When there is any question concerning any aspect of the prescription, the pharmacist should clarify the order with the physician. If the pharmacist believes that the prescription is forged, altered, or counterfeited, he shouldn’t dispense it. 

 

In this particular case, he has an obligation to notify the local police. If the pharmacist believes that he/she has discovered a pattern of prescription abuses, he should contact the State Board of Pharmacy and the local DEA office. Both DEA and state authorities consider retail-level diversion a priority issue.

 

Hospital personnel with access to prescription blanks have to follow the same precautions in safeguarding and storing them. Some hospitals keep these blanks under lock and key or some form of limited access so there is easy accountability.  The growing prevalence and impact of prescription drug abuse call for increased efforts to combat and prevent it.
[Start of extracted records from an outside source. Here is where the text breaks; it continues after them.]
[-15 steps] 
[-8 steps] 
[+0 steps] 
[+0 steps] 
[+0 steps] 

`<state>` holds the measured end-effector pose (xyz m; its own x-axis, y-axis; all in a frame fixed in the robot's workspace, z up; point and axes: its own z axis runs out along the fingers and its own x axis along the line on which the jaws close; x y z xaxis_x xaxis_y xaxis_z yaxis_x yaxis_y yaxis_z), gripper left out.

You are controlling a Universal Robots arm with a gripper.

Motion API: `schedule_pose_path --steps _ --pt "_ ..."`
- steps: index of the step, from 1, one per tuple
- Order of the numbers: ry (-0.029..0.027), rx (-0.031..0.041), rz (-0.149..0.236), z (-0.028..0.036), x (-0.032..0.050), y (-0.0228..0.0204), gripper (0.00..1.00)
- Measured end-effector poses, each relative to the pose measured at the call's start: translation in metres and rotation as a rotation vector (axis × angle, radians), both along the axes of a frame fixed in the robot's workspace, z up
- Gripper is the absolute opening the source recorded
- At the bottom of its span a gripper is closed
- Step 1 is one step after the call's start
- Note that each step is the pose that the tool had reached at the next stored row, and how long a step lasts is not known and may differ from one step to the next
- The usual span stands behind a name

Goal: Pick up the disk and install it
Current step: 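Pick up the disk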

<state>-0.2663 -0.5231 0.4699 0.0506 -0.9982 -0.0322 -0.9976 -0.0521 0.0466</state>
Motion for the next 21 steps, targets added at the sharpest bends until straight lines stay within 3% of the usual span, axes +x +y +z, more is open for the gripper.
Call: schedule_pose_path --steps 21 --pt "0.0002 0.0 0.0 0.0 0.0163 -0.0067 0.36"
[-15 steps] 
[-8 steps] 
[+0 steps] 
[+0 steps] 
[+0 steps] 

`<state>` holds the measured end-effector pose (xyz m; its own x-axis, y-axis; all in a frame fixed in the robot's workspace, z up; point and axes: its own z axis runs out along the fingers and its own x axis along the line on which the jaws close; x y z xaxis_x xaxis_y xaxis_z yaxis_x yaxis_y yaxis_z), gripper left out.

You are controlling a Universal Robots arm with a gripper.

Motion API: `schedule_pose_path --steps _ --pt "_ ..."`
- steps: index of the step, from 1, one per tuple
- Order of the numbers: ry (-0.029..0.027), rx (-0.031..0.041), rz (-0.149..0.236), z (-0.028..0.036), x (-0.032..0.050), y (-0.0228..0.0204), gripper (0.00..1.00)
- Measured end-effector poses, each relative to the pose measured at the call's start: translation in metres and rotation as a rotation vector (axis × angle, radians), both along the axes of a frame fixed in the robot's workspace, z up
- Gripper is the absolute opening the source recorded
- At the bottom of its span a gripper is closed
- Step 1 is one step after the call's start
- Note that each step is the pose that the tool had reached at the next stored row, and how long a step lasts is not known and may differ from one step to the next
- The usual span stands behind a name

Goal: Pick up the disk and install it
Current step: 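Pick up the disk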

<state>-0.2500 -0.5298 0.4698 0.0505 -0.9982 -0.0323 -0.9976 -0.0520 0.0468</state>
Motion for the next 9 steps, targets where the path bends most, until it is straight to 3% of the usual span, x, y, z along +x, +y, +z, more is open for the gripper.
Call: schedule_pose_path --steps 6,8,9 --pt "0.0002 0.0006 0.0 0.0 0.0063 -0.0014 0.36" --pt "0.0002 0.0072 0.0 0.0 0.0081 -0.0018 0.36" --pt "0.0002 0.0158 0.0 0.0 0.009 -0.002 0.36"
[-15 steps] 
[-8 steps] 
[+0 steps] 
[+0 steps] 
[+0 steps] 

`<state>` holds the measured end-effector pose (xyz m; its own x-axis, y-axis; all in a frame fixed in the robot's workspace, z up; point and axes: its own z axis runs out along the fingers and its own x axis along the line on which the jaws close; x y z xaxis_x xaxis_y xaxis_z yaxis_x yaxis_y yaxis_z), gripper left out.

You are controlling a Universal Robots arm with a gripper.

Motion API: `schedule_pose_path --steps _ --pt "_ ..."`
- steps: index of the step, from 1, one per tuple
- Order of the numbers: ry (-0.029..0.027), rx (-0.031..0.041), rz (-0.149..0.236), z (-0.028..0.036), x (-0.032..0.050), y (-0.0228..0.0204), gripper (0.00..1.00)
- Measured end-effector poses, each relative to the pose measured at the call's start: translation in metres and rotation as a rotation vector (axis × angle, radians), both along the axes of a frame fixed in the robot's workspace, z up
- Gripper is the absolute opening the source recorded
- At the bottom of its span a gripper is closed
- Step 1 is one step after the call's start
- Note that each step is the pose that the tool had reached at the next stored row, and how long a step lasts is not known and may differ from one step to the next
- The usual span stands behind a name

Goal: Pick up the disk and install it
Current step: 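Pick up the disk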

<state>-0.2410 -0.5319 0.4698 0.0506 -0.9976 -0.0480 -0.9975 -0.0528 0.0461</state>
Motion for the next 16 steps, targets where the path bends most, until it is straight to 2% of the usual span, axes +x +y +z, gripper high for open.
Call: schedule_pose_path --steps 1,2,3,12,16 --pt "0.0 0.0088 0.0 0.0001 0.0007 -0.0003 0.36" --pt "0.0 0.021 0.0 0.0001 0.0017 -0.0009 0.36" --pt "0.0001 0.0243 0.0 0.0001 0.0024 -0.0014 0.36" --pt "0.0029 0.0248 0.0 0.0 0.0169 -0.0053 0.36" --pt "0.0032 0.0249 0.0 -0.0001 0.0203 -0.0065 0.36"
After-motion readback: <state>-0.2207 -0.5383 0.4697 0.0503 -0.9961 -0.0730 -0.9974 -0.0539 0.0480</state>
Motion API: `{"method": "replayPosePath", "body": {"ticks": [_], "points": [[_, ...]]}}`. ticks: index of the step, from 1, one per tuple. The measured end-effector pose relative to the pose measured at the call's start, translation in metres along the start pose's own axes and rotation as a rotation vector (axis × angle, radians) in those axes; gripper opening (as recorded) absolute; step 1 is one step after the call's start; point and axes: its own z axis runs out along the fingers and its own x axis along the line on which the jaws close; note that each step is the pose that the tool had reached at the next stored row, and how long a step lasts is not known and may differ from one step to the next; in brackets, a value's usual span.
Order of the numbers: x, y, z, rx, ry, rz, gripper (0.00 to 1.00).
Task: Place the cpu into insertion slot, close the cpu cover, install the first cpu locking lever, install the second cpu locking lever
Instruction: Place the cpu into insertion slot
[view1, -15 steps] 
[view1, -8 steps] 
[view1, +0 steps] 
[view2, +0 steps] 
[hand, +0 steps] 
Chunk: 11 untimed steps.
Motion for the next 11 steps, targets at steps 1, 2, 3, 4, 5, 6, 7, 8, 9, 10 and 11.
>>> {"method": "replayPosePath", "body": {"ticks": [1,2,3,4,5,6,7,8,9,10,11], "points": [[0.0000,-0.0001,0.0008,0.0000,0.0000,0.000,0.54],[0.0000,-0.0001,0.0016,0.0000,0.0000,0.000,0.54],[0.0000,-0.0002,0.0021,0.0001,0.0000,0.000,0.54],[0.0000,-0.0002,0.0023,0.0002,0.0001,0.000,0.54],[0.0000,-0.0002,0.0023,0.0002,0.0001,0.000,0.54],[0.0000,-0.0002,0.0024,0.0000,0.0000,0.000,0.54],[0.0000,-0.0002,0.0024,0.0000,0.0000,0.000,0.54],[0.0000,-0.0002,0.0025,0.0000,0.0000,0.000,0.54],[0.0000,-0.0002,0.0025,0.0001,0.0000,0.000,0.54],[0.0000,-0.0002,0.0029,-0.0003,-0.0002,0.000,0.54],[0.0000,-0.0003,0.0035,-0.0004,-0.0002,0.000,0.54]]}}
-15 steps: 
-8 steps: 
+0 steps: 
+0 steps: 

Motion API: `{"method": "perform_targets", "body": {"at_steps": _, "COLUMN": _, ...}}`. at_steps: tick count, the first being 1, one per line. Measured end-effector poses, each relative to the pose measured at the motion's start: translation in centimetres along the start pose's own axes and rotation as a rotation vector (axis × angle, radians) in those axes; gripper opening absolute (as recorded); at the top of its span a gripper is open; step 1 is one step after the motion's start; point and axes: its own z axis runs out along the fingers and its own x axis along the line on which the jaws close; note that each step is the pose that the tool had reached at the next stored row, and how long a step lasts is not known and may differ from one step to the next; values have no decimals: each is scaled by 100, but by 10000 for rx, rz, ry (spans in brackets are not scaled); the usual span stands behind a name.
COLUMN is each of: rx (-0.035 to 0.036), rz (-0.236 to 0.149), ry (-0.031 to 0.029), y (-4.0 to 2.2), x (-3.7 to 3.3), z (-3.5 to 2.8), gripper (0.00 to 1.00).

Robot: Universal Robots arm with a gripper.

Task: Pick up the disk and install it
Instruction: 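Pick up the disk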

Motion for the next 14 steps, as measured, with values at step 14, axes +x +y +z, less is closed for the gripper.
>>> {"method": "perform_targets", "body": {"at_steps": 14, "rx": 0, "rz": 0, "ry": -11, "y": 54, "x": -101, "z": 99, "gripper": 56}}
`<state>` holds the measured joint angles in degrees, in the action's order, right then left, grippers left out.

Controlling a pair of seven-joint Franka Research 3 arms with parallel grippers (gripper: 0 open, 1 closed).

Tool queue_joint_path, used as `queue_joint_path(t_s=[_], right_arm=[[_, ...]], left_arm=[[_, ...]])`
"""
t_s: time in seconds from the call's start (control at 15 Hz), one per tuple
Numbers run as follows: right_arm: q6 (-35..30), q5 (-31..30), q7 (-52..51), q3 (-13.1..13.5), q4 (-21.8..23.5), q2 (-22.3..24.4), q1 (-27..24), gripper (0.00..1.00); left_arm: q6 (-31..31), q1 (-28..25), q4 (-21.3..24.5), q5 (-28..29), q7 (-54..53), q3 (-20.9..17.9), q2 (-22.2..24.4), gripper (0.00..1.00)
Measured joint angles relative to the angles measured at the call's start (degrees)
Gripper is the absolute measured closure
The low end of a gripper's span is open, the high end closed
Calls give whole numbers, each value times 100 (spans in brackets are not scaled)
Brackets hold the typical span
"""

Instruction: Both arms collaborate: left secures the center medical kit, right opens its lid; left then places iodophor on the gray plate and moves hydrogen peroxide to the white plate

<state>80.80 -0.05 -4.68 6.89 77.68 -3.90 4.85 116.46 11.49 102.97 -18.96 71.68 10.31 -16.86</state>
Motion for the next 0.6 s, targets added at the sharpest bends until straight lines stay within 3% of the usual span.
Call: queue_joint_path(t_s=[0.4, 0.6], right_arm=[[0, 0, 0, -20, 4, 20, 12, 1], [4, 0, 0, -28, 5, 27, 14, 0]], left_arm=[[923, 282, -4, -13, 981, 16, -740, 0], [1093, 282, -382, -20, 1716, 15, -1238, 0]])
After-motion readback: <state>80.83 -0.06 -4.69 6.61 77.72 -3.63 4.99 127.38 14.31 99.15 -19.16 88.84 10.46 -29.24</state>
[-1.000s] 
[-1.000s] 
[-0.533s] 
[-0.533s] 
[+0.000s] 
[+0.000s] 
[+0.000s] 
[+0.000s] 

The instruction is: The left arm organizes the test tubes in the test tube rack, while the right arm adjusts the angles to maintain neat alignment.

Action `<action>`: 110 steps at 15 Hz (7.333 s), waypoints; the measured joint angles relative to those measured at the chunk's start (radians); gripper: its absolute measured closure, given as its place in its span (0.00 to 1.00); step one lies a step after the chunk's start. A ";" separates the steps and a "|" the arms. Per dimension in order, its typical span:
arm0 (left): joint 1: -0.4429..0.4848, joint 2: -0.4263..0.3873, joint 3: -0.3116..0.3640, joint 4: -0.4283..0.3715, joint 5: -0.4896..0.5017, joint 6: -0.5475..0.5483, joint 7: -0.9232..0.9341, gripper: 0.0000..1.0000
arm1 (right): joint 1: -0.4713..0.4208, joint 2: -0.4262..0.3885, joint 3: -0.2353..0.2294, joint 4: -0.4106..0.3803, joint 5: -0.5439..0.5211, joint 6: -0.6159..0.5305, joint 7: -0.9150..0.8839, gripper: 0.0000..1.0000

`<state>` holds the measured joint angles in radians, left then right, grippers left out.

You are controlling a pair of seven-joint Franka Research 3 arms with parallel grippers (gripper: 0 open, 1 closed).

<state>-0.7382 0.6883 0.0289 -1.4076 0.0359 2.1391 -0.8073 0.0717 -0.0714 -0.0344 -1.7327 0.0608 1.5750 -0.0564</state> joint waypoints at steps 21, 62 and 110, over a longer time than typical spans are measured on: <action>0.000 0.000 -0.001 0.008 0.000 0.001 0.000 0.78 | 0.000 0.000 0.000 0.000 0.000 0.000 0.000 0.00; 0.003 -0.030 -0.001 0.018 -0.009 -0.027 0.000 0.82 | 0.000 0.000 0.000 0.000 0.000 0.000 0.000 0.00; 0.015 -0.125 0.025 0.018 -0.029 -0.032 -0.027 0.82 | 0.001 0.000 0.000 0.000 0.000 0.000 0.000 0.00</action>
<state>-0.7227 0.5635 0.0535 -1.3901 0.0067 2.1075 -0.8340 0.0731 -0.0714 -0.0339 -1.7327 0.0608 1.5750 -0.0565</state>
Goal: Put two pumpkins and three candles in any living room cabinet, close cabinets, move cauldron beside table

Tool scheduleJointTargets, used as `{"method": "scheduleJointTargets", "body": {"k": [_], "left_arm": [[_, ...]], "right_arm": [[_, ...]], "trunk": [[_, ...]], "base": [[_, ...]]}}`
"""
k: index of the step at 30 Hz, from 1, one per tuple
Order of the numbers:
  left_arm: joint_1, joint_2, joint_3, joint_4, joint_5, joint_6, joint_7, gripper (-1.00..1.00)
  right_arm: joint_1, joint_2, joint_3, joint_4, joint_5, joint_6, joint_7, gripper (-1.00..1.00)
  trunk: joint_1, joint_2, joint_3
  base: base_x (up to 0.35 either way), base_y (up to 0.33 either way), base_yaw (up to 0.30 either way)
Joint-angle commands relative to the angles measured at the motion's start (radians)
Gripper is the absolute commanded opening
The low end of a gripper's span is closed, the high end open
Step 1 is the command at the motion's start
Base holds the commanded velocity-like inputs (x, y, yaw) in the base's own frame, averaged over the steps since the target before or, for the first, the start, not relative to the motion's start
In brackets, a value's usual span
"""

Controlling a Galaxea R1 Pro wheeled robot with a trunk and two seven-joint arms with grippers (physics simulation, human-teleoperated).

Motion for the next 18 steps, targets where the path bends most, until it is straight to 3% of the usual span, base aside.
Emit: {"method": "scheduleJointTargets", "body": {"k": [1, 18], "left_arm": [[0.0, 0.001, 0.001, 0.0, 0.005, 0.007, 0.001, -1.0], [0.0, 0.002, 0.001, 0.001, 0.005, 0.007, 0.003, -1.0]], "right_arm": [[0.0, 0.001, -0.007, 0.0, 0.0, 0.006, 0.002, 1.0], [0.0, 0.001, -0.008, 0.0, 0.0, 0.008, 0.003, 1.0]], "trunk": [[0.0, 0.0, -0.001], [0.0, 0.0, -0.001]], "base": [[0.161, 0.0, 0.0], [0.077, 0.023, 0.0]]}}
Yet this kind of campaign has to be waged without compromising effective pain management and quality healthcare.

 

As healthcare providers, we must take a careful, balanced approach to combat the dangers of prescription drug abuse while ensuring that patients have access to the benefits of drug therapy.  

 

These two goals need not be mutually exclusive.  They can be synergistically accomplished by sharing the responsibility for ensuring that prescription medications, particularly pain medications, are available to the patients who need them and for preventing these drugs from becoming a source of harm or abuse. 

 

Loose or routine dispensing procedures, without controls and professional caution, are invitations to the drug abuser.

 

Proper controls against fraudulent prescriptions are best accomplished by following common sense, sound professional practice, using proper dispensing procedures and maintaining good communication between the local pharmacists and physicians.

 

Most drug abusers seek out areas where communication and cooperation between health professionals are minimal because it makes their work so much easier.